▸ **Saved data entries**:
-*-*-

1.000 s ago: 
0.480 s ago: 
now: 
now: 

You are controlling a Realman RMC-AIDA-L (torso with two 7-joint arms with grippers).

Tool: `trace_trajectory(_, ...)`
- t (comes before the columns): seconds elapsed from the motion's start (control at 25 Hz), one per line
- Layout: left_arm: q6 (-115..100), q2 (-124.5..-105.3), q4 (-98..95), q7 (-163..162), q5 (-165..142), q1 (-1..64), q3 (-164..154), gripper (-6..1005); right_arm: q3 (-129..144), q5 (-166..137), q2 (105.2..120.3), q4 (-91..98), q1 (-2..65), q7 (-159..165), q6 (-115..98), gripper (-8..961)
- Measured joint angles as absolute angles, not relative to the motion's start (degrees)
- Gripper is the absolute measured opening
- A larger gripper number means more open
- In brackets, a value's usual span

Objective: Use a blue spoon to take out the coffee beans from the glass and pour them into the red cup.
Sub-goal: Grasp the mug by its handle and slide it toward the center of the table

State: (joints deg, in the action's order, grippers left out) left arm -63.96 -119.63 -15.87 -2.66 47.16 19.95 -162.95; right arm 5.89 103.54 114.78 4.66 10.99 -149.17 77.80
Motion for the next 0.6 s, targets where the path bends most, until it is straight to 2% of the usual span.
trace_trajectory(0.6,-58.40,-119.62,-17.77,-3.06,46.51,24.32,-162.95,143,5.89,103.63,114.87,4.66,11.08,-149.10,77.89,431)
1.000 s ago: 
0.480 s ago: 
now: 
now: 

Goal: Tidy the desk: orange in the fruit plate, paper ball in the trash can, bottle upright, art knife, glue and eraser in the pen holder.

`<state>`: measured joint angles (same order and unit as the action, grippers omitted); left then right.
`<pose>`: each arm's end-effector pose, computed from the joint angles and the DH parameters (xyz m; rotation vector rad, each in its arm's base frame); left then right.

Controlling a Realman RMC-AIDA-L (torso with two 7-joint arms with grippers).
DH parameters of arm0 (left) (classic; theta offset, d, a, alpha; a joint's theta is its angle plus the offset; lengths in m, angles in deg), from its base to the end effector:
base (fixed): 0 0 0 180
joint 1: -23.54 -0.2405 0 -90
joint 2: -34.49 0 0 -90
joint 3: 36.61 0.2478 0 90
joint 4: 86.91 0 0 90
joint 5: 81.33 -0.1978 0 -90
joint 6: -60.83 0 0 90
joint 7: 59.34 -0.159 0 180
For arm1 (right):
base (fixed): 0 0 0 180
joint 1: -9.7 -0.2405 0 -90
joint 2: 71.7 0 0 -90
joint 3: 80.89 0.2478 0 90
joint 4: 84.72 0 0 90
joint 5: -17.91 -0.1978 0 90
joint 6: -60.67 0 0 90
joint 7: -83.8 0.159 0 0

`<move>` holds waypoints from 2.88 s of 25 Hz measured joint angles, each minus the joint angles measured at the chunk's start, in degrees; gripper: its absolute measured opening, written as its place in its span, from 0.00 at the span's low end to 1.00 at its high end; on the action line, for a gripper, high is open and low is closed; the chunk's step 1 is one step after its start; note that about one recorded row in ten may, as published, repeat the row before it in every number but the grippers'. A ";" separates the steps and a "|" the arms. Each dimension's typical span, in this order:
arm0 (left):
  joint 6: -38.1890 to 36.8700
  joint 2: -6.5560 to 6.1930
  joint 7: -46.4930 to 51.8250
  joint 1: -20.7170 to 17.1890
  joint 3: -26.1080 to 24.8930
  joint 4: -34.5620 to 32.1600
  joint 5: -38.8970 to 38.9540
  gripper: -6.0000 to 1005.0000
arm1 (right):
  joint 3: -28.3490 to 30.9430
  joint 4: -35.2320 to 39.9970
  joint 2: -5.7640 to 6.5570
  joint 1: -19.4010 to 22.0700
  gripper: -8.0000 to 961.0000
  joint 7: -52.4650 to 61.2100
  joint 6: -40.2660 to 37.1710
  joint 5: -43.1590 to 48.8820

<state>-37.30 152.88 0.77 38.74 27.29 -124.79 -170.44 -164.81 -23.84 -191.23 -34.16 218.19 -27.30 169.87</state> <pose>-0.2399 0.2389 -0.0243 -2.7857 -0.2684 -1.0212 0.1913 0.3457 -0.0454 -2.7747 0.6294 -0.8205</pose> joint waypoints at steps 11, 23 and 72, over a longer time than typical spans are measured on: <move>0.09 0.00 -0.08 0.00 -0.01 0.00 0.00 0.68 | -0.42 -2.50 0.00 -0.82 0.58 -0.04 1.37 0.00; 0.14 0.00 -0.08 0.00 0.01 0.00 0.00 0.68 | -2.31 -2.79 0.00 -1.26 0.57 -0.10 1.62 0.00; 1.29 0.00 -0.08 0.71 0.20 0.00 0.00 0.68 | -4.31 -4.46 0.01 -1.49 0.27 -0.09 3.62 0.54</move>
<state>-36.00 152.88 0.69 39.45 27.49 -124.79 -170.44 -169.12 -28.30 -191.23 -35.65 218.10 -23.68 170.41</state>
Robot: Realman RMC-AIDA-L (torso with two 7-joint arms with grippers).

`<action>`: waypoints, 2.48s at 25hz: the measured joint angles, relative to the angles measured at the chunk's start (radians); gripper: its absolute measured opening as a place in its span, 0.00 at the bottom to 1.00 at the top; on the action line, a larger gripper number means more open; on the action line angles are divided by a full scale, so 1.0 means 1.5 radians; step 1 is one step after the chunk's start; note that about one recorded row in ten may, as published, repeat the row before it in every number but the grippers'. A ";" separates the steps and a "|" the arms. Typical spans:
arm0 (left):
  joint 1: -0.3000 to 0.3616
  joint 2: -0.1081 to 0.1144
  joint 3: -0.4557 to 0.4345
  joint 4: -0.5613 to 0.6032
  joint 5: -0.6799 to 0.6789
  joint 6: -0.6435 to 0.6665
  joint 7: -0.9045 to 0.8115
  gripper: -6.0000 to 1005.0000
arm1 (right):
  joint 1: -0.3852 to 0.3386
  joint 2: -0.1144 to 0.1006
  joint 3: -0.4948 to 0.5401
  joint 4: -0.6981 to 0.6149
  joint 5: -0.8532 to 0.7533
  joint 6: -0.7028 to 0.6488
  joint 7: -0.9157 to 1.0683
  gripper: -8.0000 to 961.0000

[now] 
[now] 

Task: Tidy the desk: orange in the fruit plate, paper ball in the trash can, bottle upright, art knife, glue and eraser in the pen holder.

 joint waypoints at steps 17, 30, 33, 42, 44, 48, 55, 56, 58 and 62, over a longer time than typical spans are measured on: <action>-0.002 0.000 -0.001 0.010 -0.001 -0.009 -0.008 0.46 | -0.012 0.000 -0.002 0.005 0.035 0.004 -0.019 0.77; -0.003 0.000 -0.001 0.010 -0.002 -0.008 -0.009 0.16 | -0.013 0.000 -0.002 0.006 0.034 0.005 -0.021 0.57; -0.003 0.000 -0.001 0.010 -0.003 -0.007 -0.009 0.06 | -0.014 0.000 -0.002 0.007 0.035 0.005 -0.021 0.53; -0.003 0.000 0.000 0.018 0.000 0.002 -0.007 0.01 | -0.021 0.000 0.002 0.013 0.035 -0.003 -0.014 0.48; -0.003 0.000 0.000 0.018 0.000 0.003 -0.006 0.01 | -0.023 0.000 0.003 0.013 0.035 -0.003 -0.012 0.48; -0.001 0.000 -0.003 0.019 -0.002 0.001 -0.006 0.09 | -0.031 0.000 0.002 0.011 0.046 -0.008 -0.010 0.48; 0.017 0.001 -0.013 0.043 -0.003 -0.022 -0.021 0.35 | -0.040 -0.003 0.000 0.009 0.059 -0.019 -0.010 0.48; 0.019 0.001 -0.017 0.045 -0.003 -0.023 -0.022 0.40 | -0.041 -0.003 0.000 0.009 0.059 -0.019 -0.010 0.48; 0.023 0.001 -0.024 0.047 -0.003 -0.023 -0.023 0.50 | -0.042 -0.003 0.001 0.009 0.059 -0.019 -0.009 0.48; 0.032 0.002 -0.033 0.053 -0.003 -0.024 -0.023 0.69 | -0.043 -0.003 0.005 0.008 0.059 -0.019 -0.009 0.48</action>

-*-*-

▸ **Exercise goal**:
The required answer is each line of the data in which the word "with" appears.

▸ **Task output**:
You are controlling a Realman RMC-AIDA-L (torso with two 7-joint arms with grippers).
Controlling a Realman RMC-AIDA-L (torso with two 7-joint arms with grippers).
Robot: Realman RMC-AIDA-L (torso with two 7-joint arms with grippers).

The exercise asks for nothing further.